Ver a dor como ansiedade não ajudou apenas as manhãs; mudou a forma como falamos sobre coisas difíceis. A minha filha aprendeu que um dia corajoso pode ser um dia tremido, e que a coragem mora dentro do tremor. Aprendeu a escutar o corpo e a perguntar se o alarme está mesmo na sala ou só na cabeça. Eu aprendi a começar pela calma e a seguir com acção, a ter a escola como parceira e não como campo de batalha.

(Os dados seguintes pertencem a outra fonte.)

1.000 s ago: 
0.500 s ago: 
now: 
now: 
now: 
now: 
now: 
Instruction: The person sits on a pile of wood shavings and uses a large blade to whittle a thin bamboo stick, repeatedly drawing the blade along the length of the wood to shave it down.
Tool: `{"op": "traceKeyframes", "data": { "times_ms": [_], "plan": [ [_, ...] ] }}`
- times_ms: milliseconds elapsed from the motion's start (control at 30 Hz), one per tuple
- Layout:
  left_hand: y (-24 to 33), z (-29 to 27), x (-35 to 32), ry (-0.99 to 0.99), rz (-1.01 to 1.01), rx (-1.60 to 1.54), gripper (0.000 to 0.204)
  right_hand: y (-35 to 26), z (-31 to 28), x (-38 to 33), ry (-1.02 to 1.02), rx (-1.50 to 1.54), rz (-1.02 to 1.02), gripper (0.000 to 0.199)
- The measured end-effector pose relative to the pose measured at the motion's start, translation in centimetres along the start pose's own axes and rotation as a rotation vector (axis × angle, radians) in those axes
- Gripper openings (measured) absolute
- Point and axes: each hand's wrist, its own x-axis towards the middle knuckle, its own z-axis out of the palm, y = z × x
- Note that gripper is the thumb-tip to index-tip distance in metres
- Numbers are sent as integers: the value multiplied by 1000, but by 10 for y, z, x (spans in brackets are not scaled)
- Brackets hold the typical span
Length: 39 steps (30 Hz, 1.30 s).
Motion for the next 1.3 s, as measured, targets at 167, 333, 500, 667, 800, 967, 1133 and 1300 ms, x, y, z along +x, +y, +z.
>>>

Há algo de profundamente comum e, ao mesmo tempo, heróico em caminhar para a escola com o estômago às voltas e, ainda assim, fazer contas. Não é a história que as redes sociais aplaudem. É a história que cose uma pessoa, ponto pequeno a ponto pequeno. E começou quando reconhecemos aquela dor de barriga por aquilo que era: uma mensagem que precisava de nome, uma voz pequena a pedir um plano e um adulto disposto a ouvir - mesmo quando a chaleira pesava e o dia nascia molhado.